The U.S. this week said it would reimpose energy sanctions in April if President Nicolas Maduro’s administration does not stick to a deal to accept conditions for a fair presidential election. Analysts said this would hurt the country’s ability to collect cash from its crude exports.
The OPEC-member country’s oil exports increased almost 12% last year despite operational mishaps, boosted by Washington’s move to ease sanctions amid negotiations with Maduro. Venezuela used the easing to resume sales to its former top markets: the United States, Europe and India.
But loading delays linked to power outages and crude quality issues impacted exports again last month, the documents showed.
January export volumes were 25% below oil shipped in December, but marked a 3% increase versus the same month a year ago, according to the data.

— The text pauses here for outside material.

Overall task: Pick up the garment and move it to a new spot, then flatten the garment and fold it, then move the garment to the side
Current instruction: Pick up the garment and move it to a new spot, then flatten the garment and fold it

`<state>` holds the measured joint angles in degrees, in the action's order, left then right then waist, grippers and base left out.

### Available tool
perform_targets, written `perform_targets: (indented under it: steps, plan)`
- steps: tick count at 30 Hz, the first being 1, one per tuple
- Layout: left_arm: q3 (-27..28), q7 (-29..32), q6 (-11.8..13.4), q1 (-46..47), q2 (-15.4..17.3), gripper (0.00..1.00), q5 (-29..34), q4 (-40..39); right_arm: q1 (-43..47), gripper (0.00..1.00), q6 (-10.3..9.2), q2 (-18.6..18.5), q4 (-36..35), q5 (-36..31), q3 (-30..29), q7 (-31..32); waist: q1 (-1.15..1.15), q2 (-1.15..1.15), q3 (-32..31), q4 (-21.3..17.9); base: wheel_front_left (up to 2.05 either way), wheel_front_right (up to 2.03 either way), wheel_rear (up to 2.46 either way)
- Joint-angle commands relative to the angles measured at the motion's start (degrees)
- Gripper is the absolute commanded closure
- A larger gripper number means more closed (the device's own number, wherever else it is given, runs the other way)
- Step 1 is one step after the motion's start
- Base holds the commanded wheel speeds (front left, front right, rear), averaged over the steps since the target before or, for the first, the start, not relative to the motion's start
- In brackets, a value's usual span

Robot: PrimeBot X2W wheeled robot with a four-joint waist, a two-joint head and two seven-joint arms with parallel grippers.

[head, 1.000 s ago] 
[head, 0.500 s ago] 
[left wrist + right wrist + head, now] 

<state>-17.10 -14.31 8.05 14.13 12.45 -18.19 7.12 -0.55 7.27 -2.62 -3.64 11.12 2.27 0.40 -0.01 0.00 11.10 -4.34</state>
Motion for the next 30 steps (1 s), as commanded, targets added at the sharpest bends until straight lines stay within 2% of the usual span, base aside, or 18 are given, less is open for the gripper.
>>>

Venezuelan crude exports by U.S. oil producer Chevron CVX.N declined to 107,000 bpd, from 233,000 bpd in December. The company, along with Italy’s Eni ENI.MI, Spain’s Repsol REP.MC and France’s Maurel & Prom MAUP.PA, weeks ago began shipping Venezuelan oil to countries including India and China under U.S. authorizations.
Venezuela also exported some 286,000 metric tons of oil byproducts and petrochemicals in January, below the 400,000 tons shipped in December.
Maduro’s key political ally Cuba, which struggles to meet domestic fuel demand, received 32,000 bpd of Venezuelan crude, gasoline and fuel oil last month, slightly above December but below the average of last year, the data showed.
If the U.S. reimposes sanctions on the country’s oil and gas sector, PDVSA would be forced to give price discounts and sell cargo through intermediaries again, analysts say.